Items from a data source:
------------
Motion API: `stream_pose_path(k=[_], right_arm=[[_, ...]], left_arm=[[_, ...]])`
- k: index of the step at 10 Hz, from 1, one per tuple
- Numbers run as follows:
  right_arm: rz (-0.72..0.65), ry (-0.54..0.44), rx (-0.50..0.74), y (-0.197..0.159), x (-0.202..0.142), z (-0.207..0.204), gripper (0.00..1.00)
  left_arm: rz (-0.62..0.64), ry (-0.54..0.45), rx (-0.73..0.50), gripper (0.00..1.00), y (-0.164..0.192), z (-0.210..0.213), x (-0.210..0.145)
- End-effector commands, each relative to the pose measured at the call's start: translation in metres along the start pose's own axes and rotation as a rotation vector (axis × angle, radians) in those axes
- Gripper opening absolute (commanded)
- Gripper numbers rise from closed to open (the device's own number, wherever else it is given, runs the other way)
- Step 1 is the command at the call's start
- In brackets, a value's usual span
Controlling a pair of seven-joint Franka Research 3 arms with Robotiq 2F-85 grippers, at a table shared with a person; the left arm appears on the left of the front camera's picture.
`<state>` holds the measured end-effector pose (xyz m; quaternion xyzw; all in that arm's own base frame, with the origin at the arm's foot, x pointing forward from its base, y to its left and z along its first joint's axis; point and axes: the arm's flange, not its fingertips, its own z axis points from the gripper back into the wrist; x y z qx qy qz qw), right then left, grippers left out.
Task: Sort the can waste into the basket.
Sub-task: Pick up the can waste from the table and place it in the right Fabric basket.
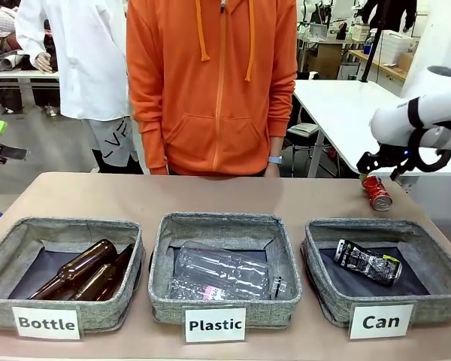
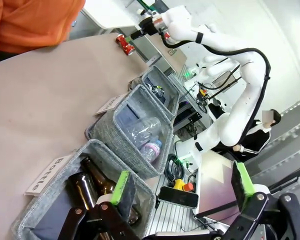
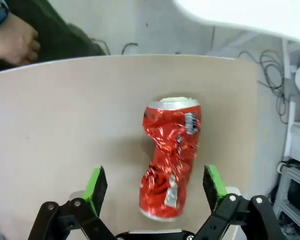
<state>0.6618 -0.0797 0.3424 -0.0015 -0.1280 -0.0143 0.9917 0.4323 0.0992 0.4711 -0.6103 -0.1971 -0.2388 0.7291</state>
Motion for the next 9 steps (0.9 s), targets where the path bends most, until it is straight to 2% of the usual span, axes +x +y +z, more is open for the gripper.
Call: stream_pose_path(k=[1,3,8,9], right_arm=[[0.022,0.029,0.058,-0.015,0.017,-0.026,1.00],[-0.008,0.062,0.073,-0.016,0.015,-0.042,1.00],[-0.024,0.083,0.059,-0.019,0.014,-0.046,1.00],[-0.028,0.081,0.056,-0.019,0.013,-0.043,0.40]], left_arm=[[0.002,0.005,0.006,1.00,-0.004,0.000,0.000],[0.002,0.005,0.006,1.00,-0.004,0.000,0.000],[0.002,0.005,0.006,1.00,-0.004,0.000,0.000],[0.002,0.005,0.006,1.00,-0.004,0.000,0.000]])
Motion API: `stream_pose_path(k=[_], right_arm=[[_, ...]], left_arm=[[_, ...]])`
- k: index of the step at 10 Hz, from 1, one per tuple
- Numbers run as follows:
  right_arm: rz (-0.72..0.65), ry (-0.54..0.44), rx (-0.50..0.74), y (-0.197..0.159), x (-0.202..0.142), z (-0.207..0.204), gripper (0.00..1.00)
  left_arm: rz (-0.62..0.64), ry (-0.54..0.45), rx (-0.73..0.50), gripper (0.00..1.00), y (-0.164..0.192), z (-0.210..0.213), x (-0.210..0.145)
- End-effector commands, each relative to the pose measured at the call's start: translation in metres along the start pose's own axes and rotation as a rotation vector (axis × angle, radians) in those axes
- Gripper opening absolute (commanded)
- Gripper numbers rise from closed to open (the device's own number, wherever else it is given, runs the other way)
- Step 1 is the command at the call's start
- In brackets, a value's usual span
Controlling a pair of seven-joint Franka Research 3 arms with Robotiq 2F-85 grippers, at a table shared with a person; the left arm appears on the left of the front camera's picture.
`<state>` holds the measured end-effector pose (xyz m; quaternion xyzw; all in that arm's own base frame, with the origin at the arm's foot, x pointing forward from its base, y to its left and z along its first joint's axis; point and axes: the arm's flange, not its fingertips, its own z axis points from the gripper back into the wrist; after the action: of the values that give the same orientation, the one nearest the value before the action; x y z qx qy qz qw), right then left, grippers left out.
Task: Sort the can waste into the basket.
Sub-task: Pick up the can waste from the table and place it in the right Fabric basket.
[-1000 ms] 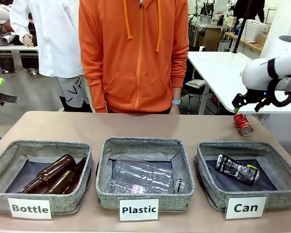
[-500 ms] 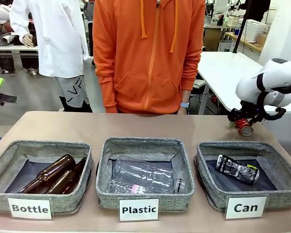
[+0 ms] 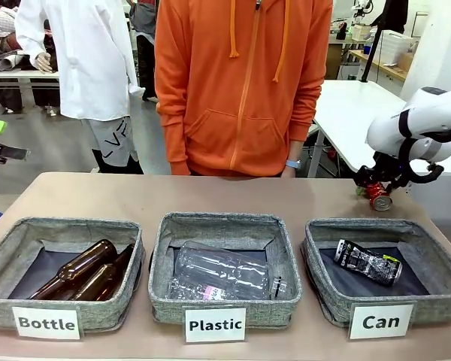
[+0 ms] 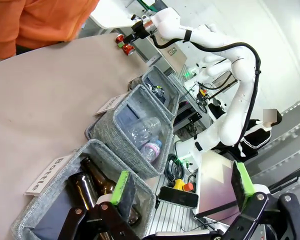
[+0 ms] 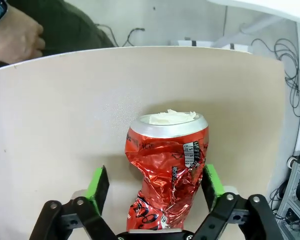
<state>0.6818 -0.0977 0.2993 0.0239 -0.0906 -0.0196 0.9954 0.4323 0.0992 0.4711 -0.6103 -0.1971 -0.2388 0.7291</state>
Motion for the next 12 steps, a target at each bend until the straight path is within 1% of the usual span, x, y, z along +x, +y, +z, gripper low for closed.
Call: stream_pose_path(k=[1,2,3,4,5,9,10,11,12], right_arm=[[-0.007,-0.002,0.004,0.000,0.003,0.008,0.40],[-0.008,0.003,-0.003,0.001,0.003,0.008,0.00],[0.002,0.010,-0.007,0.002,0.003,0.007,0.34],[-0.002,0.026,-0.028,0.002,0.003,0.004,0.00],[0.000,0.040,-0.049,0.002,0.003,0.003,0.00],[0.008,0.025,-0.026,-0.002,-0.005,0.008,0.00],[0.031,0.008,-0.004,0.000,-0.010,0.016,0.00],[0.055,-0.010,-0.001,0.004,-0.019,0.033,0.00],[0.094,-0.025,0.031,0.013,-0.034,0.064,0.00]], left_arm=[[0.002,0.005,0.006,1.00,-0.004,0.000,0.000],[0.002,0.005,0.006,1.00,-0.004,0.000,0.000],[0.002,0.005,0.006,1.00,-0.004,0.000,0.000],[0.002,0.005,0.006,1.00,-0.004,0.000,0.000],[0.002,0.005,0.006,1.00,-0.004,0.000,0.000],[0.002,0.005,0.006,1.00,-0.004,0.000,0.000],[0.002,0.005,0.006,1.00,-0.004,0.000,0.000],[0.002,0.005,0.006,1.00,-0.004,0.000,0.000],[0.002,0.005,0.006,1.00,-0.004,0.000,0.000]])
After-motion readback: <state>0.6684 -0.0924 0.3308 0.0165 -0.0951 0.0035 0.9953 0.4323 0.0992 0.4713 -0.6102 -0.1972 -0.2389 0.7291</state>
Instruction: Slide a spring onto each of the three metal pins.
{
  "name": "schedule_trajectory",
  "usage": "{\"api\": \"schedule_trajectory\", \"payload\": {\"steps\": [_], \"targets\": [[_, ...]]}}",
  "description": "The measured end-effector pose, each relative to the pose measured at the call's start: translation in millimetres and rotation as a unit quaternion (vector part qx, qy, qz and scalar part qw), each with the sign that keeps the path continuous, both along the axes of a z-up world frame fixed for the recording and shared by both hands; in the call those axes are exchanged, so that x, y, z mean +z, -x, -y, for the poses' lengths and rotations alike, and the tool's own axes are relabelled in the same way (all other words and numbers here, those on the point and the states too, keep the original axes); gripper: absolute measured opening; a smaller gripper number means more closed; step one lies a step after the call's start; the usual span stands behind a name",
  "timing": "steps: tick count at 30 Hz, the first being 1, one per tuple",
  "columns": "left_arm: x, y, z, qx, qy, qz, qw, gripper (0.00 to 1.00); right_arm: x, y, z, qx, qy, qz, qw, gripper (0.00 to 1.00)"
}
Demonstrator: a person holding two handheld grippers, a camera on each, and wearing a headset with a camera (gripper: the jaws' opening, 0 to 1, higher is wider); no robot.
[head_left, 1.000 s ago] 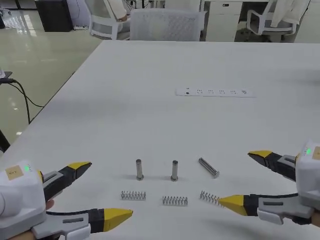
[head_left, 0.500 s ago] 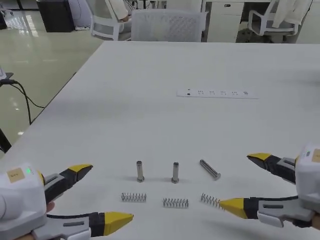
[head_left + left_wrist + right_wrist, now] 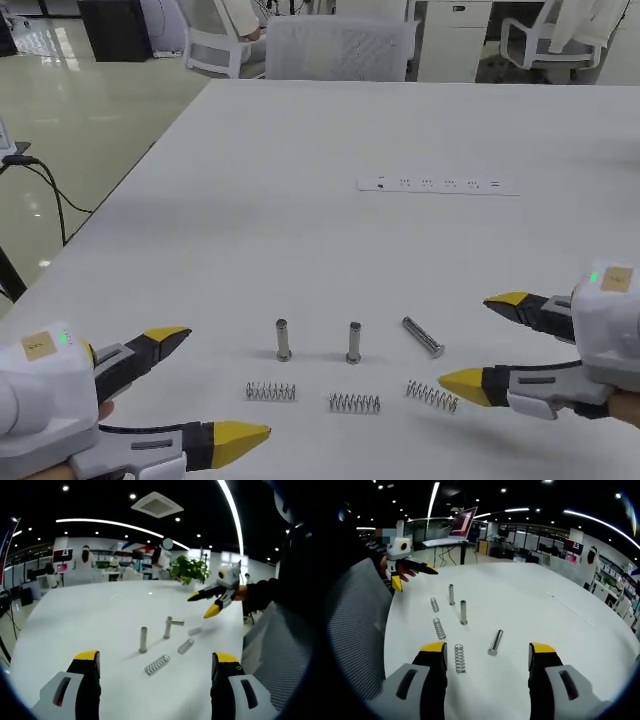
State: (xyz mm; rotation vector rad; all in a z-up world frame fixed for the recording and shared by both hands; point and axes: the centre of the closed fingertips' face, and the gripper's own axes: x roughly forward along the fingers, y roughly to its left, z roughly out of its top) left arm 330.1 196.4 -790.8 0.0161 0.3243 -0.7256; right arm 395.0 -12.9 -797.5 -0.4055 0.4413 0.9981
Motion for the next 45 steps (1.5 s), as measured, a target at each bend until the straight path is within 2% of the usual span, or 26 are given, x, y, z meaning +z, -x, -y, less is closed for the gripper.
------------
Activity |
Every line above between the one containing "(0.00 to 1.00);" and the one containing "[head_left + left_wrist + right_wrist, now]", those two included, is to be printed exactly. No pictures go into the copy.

Written solution |
  "columns": "left_arm: x, y, z, qx, qy, qz, qw, gripper (0.00 to 1.00); right_arm: x, y, z, qx, qy, qz, qw, gripper (0.00 to 1.00)"
}
Demonstrator: a person holding two handheld grippers, a camera on each, and wearing a headset with a camera (gripper: the jaws' opening, 0 to 1, higher is wider); no robot.
[head_left, 1.000 s ago] 
[head_left, 0.500 s ago] 
[head_left + left_wrist + right_wrist, now] 

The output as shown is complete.